|The Foam Roller shown to scale in front of the stairs. I know, right? That's it?|
I don't know why I just now bought one of these. Heaven for my IT Band! Should have bought this a long time ago! A friend had suggested it weeks ago and it took a very painful ITB to make me crawl to The Running Store and finally buy one. If you have ITBS, you need one of these.
Honestly, I did not know what a Foam Roller was until today. For some reason I imagined it to be more - complicated - for some reason. When the store showed me to the Foam Roller pyramid display, I literally was like, "What? That's it?" Foam Rollers are these firm foam logs/cylinders that help get rid of muscle knots in your body. You get a choice of 6" rollers or 12" rollers. Most runners use the 6" foam rollers so I went with that. You basically use your body weight to apply pressure against the roller to ease tight muscles. For ITBS, you have to lay on your injured side, position the foam roller under the injured thigh, while using your other leg for stability, and then roll the foam roller under the injured thigh.

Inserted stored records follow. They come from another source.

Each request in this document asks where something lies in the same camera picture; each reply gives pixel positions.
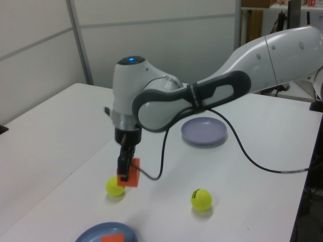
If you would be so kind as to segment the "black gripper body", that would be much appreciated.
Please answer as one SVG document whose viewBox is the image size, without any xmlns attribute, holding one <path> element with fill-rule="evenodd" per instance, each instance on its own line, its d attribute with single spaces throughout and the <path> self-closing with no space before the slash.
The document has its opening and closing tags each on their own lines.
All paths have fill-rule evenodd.
<svg viewBox="0 0 323 242">
<path fill-rule="evenodd" d="M 142 129 L 137 128 L 132 131 L 124 131 L 115 128 L 115 141 L 121 146 L 136 146 L 141 142 Z"/>
</svg>

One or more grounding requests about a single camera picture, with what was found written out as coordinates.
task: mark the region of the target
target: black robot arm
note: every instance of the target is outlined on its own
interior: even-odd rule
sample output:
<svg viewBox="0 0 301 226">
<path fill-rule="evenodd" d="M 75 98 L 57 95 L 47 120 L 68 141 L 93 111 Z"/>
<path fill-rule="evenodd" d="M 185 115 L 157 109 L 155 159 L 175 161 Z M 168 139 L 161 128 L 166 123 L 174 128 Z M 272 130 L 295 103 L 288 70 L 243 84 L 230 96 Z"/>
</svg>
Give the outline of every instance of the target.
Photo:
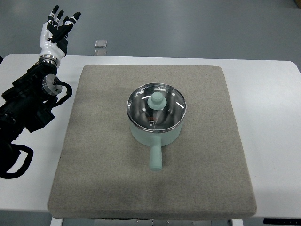
<svg viewBox="0 0 301 226">
<path fill-rule="evenodd" d="M 39 61 L 22 77 L 14 81 L 13 87 L 2 94 L 5 104 L 0 107 L 0 177 L 5 179 L 17 178 L 28 169 L 33 150 L 24 145 L 12 144 L 24 128 L 34 132 L 45 127 L 55 117 L 51 113 L 54 107 L 64 103 L 71 95 L 69 84 L 60 81 L 56 74 L 61 59 L 67 53 L 67 36 L 78 20 L 77 12 L 72 18 L 66 17 L 60 25 L 63 15 L 61 10 L 56 17 L 58 6 L 52 10 L 48 21 L 43 25 Z M 59 101 L 57 95 L 63 87 L 66 95 Z M 20 151 L 27 153 L 22 167 L 15 173 L 8 170 L 16 163 Z"/>
</svg>

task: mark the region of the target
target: gray pad
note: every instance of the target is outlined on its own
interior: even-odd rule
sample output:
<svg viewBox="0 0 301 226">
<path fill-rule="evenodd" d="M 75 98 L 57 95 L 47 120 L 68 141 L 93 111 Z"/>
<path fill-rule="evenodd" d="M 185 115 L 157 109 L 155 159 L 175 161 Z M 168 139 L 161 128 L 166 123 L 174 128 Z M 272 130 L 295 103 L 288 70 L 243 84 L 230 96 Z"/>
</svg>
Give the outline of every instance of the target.
<svg viewBox="0 0 301 226">
<path fill-rule="evenodd" d="M 185 97 L 179 137 L 163 169 L 129 129 L 127 99 L 161 82 Z M 217 66 L 87 65 L 80 77 L 48 209 L 55 218 L 247 218 L 256 203 L 222 69 Z"/>
</svg>

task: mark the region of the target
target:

If that didn't make sense, see the illustration of the lady below doing leg lifts below? You are in that position with the foam roller under the side of your right thigh and you roll back and forth the length of your IT band. For support, you don't have your left leg up like that. You have it crossed over your right leg. For more pressure, you stack your left leg on top of your extended right leg. Did that make sense? :)
Cool thing I learned too is that the foam roller is used for Pilates. I would love to learn how to use it for other things. I am slowly learning how to use it to loosen tight knots on my upper and lower back as well. It's like getting a deep tissue massage and it feels really good! I'm not expert on foam rolling, but just google it and you'll discover many ways of using it.